Afghanistan | beschädigte deutsche Botschaft in Kabul (Reuters/M. Ismail)

Bei dem Anschlag auf die deutsche Botschaft in Kabul im Mai 2017 wurden laut UN 92 Menschen getötet und 491 verletzt

Erheblich mehr Selbstmordanschläge und Luftangriffe

Mit großer Sorge verweisen die Autoren auf den Anstieg der Opfer von Selbstmord- und anderen Anschlägen. Diese hätten im vergangenen Jahr mehr als ein Fünftel (22 Prozent) aller zivilen Opfer des Krieges verursacht - 17 Prozent mehr als 2016.

Im Brennpunkt steht nach wie vor die Hauptstadt Kabul. Taliban- und IS-Kämpfer töteten dort im vorigen Jahr mit Selbstmordattentaten und anderen Angriffen knapp 500 Zivilisten, mehr als 1200 wurden verletzt. Damit stammte etwa jedes sechste zivile Opfer (16 Prozent) aus der Hauptstadt. "Afghanische Zivilisten wurden getötet, als sie ihrer Alltagsroutine nachgingen - Busfahren, Beten in der Moschee, einfach an einem Gebäude vorbeilaufen, das angegriffen wurde", zitiert der Bericht UN-Menschenrechtskommissar Zeid Ra'ad al-Hussein.

Die Vereinten Nationen registrieren außerdem eine Zunahme der zivilen Opfer nach Luftangriffen, und zwar um sieben Prozent. Die USA weiteten 2017 ihre Bombardements auf mutmaßliche Taliban- und IS-Stellungen massiv aus - auf mehr als 2000 im ganzen Jahr (2016: knapp 1000).
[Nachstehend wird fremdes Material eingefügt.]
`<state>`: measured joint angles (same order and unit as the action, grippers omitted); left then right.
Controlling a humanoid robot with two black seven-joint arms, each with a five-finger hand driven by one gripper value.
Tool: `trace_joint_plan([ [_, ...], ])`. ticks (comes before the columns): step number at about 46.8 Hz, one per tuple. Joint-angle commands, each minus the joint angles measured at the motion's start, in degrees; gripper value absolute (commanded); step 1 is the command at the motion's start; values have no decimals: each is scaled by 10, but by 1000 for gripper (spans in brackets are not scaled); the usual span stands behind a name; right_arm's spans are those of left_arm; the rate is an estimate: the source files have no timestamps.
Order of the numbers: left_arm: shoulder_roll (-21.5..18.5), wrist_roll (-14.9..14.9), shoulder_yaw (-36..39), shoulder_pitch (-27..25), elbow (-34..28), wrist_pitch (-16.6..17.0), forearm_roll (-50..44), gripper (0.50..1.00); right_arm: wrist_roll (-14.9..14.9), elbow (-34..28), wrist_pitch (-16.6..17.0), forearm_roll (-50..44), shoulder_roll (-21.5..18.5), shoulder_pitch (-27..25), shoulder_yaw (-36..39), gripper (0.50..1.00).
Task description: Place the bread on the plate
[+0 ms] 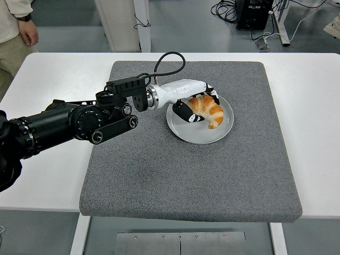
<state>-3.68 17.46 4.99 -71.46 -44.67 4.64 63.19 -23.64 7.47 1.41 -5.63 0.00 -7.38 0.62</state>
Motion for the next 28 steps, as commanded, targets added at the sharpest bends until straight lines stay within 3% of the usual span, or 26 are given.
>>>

Steigende Opferzahlen befürchtet

Für das laufende Jahr rechnen die UN nicht mit sinkenden Opferzahlen. Im Gegenteil: Ein westlicher Diplomat in Kabul, der sich seit Jahren mit den Konflikten am Hindukusch beschäftigt, erläuterte: "Mit (US-Präsident Donald) Trumps neuer Afghanistanstrategie - mehr Soldaten im Land, viel mehr Luftangriffen und scharfer Rhetorik gegen die Taliban sehen wir gerade eine Eskalierung, keine Beruhigung der Lage." Die USA flögen ihre Angriffe mit B-52 Bombern, und die Taliban befüllten Krankenwagen mit Sprengstoff. Falls sich dieser Trend fortsetzen sollte, müsse man 2018 mit "neuen Rekorden ziviler Opfer" rechnen.

Die ersten Anzeichen hierfür gibt es bereits: Im Januar verübten Taliban und IS allein in Kabul vier Anschläge. Die Bilanz: 150 Todesopfer.